Alejandra se réveille chaque matin un peu avant l’aube. Elle commence à tisser la laine colorée et à préparer le maté de muña. Il s’agit de gestes rituels pour cette femme d’un âge indéterminé, un mouvement perpétuel et antique qui rappelle une époque passée, les gestes des pères et mères d’une autre génération, d’un monde disparu. Près d’elle, d’autres femmes, sœurs et filles. Assises en rond, elles scrutent le soleil qui monte, elles sourient au ciel et à leurs hommes. Pendant ce temps, Javier, Segundino et Fernando tressent, en blocs, des roseaux de totora, une plante qui pousse spontanément et qui , grâce à ses propriétés flottantes, est utilisée comme terrain pour leurs îles, pour construire les huttes où ils habitent ainsi que leurs embarcations. Leurs visages sont usés par le soleil, marqués par de profondes rides, leurs mains calleuses par le travail, par la fatigue.

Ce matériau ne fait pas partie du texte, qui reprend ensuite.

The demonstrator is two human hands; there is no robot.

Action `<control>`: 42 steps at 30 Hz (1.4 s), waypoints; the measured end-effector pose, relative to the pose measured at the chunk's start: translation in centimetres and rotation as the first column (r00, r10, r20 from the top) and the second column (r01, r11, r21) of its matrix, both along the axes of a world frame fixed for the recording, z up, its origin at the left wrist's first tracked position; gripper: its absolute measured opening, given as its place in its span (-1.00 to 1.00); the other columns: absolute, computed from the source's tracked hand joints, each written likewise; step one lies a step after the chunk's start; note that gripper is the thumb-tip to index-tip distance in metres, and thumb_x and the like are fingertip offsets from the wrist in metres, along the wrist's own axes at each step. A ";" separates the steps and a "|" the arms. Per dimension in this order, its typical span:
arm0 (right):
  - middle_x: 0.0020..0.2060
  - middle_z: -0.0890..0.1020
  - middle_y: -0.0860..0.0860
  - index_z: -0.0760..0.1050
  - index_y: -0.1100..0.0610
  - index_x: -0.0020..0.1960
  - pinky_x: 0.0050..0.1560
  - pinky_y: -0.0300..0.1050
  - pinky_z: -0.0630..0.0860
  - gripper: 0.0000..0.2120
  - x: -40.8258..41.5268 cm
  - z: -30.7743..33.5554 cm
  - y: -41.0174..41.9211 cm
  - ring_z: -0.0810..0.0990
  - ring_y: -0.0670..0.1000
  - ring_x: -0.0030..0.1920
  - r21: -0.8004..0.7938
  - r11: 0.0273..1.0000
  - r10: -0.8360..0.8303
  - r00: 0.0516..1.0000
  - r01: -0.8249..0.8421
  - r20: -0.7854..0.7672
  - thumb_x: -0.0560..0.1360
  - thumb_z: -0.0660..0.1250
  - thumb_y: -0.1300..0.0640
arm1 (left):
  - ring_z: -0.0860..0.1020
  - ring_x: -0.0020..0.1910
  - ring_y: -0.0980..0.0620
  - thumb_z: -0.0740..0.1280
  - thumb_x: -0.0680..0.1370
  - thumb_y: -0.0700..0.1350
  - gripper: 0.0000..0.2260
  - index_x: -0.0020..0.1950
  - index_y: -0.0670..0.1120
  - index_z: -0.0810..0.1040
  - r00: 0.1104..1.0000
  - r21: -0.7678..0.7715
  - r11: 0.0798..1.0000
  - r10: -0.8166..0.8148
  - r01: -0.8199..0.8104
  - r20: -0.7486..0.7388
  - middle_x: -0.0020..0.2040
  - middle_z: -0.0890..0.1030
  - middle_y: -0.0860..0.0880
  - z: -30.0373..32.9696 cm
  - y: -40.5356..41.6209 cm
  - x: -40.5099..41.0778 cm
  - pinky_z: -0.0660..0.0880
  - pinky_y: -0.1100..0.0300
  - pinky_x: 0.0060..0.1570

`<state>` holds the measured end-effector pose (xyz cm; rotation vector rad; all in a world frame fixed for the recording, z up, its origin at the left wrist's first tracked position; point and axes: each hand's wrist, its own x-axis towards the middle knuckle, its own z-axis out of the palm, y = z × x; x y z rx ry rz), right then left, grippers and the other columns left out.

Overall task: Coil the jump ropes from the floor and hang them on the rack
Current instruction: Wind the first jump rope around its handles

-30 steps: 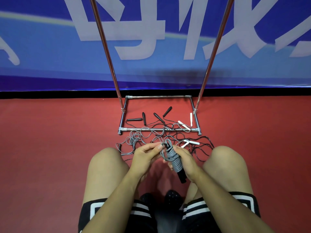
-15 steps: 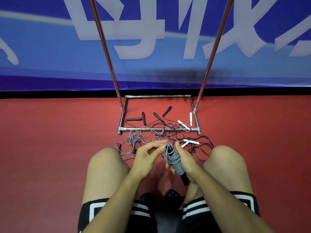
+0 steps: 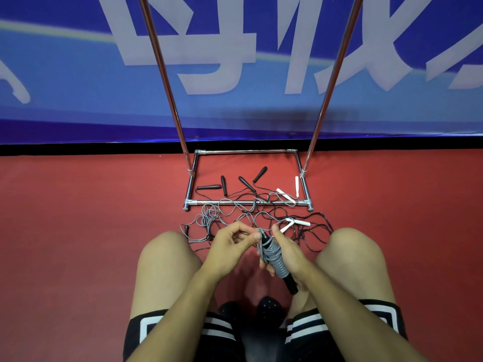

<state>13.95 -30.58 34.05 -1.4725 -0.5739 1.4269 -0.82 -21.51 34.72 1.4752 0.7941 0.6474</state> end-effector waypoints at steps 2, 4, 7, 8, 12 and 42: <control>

Nous sommes sur le lac navigable le plus haut au monde, le Titicaca, à 3 856 mètres au-dessus du niveau de la mer, en terre péruvienne à la frontière avec la Bolivie. Ses rives et les petites îles d’Amantani et de Taquile hébergent encore les descendants Uros, une population qui a fui les invasions incas, et qui, depuis lors, vit sur ces îles artificielles unies entre elles par des voies parcourables, formant ainsi un grand archipel de roseaux tressés. Ces hommes et ces femmes sont des personnes simples qui, encore aujourd’hui, dans le troisième millénaire, passent leur vie à se garantir le terrain sur lequel marcher, à pêcher et à planter des pommes de terre, du maïs et du quinoa.

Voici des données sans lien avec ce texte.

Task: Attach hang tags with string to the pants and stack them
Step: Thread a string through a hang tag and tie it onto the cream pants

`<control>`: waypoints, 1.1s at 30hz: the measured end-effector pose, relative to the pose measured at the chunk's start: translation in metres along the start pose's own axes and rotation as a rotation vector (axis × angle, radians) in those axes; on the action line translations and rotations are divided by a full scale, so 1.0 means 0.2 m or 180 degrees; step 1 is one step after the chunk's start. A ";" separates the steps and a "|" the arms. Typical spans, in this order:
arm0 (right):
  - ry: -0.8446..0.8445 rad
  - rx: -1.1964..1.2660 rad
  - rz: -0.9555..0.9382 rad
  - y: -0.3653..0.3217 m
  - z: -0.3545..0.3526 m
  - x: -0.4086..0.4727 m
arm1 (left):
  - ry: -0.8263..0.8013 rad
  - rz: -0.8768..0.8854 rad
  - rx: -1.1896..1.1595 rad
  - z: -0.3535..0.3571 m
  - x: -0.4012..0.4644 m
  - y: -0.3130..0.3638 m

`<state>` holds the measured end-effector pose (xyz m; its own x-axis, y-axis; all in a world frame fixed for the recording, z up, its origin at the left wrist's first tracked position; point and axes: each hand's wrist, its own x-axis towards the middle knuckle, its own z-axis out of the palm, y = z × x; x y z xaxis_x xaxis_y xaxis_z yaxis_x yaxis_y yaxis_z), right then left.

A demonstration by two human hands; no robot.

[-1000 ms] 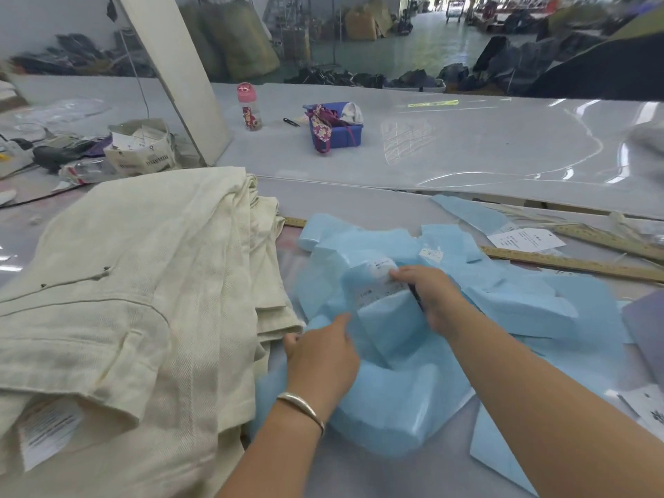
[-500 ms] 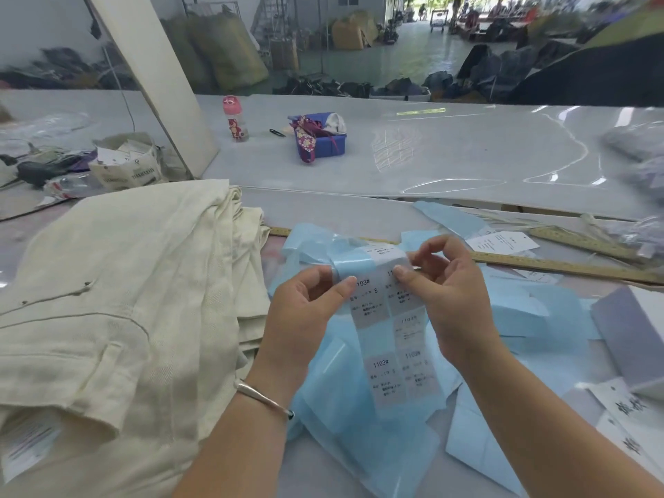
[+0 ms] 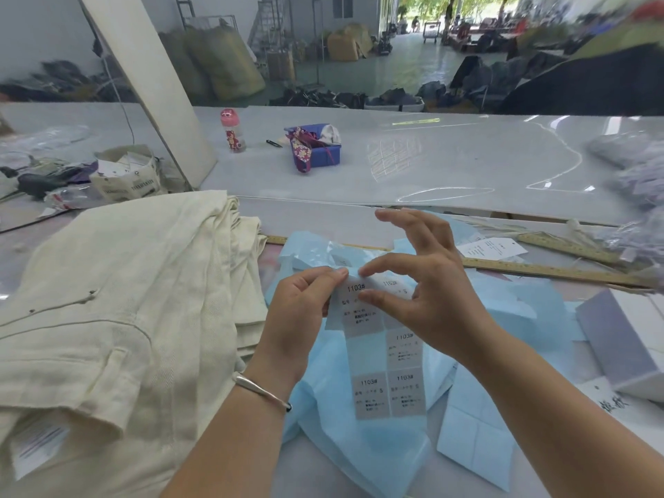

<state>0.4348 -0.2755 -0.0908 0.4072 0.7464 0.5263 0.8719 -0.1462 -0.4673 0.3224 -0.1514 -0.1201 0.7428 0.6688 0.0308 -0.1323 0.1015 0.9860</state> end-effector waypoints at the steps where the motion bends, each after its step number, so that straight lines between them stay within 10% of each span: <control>1: -0.0025 0.0001 -0.0002 0.00 0.00 0.00 | 0.0035 0.0008 -0.0004 0.00 0.00 0.00; 17: 0.0194 0.0248 -0.0347 -0.14 -0.09 -0.09 | 0.0428 -0.0447 0.0246 0.00 0.06 -0.06; 26: 0.0285 0.2878 0.1889 -0.03 -0.56 -0.40 | 0.1150 -0.0554 0.2582 0.01 -0.15 -0.15; 33: 0.0322 0.2713 0.2632 0.06 -0.85 -0.75 | -0.0468 -0.0001 0.1330 0.63 -0.66 0.06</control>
<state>0.4305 -0.4994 -0.0534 0.8137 0.5686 -0.1208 -0.1110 -0.0520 -0.9925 0.3058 -0.3319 -0.0909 0.8323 0.5538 0.0238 0.1222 -0.2251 0.9666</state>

Alejandra, Segundino et leur fille Leysy habitent dans une hutte tout à fait similaire à celle de toutes les autres familles. Les seuls éléments distinctifs sont les tapis et les couleurs différentes. Là, justement dans ce petit coin de monde aux frontières de la Terre, sans eau potable, sont apparus de petits modules de panneaux solaires devant chacune des habitations rudimentaires. À l’aube et au crépuscule, après des siècles de ténèbres, les Uros ont eux aussi abandonné les chandelles. Ils peuvent enfin allumer une lampe, recharger un téléphone portable pour se connecter avec le reste de la planète, écouter la radio et même regarder les images de la télé. Ces pales devant les maisons de Javier et de Fernando, sont comme le mât d’un drapeau, où les panneaux qui reflètent les couleurs du ciel, sans trahir la tradition et la culture séculaire, représentent la sortie de l’obscurité et de la pénombre de l’histoire.